Show all lines from the listing below that contain "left".
Supplied material: Begin
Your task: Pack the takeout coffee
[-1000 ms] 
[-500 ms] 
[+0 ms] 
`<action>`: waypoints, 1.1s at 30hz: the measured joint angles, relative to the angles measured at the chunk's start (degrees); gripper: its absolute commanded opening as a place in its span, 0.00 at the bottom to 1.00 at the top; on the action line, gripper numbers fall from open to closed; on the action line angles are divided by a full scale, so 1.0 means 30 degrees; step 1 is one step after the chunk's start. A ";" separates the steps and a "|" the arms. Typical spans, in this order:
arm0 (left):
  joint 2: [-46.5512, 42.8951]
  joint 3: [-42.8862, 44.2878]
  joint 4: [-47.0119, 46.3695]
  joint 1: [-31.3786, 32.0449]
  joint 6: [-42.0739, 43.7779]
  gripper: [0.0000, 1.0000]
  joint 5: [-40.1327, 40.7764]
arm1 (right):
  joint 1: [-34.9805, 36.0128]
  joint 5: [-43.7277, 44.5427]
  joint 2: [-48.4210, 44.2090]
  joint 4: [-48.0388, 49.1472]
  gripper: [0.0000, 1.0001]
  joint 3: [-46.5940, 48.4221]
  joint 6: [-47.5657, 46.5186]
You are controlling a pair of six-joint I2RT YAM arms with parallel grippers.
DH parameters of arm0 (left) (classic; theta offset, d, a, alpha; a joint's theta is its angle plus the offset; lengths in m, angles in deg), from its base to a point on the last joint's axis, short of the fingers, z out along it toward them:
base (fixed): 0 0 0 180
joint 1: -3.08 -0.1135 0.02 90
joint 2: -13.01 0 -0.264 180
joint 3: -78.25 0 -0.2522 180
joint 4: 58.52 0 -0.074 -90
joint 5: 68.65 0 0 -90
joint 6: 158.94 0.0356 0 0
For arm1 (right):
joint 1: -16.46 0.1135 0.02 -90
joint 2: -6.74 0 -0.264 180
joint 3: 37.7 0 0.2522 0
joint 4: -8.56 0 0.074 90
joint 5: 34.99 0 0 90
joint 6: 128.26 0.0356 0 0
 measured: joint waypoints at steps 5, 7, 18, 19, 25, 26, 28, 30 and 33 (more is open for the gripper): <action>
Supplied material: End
:: Response ::
arm0 (left):
DH parameters of arm0 (left) (classic; theta offset, d, a, alpha; a joint's theta is its angle plus the offset; lengths in m, angles in deg), from its base to a point on the last joint's axis, short of the fingers, z out along it toward them:

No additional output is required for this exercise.